- _TASK ITEM_
Check each line of the data below for the string "either". Then give the number of lines that have it, without anything else.

- _INPUT MATERIAL_
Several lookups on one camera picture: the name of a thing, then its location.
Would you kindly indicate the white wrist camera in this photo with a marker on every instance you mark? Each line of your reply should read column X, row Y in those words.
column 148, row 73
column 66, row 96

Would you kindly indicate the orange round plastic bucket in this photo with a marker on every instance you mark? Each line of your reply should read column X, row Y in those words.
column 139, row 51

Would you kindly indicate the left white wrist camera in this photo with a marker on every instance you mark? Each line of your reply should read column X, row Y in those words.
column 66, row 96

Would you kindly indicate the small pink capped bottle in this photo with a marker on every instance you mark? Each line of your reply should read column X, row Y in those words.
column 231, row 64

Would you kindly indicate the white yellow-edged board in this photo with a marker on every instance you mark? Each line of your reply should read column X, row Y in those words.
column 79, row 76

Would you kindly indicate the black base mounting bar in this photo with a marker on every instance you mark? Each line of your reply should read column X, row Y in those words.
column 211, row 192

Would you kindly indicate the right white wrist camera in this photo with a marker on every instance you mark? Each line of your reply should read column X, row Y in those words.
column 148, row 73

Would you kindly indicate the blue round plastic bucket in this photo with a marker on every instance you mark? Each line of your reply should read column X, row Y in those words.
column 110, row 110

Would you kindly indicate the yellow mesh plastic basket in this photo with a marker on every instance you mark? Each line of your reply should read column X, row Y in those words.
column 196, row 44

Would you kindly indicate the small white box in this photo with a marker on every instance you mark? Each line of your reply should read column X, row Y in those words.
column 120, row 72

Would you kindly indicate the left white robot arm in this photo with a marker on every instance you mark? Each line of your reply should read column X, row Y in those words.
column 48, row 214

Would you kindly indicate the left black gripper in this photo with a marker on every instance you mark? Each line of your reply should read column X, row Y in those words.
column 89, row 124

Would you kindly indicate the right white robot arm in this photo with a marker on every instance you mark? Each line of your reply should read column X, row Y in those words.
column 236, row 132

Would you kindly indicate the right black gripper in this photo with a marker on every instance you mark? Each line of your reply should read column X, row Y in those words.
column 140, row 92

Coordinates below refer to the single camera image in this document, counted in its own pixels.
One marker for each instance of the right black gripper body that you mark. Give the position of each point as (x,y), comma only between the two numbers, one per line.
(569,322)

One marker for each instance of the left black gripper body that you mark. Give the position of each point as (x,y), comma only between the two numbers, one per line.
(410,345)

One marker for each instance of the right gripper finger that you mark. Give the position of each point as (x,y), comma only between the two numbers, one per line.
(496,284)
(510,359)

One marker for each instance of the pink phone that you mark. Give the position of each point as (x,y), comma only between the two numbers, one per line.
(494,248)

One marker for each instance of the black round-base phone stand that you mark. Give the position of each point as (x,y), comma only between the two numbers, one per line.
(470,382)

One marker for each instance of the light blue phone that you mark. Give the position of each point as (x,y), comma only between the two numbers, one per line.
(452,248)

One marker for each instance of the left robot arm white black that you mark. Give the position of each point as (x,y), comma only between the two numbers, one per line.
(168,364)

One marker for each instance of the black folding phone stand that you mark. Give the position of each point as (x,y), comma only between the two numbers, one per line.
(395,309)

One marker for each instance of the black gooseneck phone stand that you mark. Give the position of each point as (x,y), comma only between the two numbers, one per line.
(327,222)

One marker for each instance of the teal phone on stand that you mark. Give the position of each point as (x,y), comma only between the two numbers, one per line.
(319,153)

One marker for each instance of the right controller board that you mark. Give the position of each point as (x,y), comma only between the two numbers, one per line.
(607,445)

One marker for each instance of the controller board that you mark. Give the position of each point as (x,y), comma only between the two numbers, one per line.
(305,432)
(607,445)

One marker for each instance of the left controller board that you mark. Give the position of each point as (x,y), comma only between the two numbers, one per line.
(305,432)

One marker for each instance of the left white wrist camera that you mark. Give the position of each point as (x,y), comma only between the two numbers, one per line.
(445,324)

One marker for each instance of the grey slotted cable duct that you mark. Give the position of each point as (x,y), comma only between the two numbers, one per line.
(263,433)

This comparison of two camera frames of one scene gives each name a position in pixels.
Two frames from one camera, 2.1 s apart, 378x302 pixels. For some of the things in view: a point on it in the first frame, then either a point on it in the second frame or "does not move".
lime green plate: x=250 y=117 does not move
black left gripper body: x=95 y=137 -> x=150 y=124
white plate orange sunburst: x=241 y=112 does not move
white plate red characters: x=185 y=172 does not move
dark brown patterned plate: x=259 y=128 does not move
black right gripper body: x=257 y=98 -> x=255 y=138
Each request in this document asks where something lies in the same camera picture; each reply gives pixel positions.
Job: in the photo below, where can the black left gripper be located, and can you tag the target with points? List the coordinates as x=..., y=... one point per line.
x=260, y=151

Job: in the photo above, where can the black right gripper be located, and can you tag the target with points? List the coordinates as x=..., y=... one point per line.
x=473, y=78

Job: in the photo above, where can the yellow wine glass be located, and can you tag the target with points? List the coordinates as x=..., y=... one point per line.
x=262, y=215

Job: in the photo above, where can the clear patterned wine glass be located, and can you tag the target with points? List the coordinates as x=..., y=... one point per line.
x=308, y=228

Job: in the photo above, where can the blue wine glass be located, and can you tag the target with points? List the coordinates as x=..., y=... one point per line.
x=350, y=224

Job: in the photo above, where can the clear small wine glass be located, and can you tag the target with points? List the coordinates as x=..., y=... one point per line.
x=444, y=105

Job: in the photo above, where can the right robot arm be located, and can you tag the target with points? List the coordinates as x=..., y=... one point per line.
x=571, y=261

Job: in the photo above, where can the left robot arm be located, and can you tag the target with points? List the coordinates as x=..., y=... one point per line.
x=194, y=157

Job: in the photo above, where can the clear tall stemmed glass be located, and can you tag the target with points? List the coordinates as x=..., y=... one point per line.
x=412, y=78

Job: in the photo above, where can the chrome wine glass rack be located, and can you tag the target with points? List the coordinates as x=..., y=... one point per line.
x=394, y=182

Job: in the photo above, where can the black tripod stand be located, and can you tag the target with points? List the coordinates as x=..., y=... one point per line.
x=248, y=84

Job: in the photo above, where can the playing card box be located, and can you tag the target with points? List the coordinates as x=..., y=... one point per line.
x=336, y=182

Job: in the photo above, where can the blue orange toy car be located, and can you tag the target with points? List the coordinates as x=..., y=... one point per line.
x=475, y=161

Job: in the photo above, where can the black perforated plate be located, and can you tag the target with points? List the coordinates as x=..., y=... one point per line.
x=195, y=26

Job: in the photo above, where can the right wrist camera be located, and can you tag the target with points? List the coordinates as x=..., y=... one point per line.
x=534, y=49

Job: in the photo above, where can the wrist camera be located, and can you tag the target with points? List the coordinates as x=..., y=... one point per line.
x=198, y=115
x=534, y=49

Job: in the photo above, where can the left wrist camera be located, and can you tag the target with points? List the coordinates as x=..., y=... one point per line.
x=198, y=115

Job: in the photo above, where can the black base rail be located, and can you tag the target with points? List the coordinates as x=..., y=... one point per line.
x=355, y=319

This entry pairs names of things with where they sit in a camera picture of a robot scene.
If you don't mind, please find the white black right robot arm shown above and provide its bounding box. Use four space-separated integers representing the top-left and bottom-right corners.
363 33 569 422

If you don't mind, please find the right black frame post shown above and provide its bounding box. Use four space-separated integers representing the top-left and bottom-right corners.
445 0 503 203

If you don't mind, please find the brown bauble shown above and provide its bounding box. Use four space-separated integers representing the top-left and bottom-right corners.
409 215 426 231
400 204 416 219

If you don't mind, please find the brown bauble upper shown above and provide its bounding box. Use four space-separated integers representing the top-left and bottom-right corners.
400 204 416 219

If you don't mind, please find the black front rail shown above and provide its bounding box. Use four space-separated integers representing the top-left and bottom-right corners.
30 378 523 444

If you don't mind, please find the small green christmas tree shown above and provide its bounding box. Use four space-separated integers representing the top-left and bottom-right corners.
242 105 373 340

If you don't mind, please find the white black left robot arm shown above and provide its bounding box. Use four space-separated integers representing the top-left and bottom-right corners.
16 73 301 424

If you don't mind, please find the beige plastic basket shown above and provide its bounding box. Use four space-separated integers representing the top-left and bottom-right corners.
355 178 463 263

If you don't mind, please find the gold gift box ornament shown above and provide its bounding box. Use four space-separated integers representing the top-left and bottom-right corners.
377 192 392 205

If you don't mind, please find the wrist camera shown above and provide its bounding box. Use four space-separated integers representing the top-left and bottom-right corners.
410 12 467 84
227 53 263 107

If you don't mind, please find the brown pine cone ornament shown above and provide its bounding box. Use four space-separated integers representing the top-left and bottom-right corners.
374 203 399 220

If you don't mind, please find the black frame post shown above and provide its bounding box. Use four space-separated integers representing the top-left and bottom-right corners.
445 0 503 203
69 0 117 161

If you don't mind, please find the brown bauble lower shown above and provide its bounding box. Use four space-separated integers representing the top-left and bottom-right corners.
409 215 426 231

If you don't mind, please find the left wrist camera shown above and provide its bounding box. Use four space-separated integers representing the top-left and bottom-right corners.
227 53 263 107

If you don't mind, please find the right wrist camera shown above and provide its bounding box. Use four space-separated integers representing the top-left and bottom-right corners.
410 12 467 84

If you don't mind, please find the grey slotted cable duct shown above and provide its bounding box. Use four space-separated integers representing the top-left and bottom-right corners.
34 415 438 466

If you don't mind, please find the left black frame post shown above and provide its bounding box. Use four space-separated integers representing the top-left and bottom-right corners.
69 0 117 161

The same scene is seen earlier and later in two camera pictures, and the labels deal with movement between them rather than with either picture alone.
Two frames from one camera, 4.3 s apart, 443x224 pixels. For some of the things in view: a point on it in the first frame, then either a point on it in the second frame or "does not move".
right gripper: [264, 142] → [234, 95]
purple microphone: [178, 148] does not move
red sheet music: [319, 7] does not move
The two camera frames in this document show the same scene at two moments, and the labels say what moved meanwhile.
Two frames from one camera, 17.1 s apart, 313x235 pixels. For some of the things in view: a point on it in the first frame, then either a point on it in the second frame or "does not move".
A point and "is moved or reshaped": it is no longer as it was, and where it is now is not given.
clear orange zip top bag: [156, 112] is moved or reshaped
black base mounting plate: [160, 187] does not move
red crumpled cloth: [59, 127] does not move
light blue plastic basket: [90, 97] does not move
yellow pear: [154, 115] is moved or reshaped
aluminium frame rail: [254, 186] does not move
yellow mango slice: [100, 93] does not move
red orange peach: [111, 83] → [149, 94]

- _FINISHED EXERCISE_
4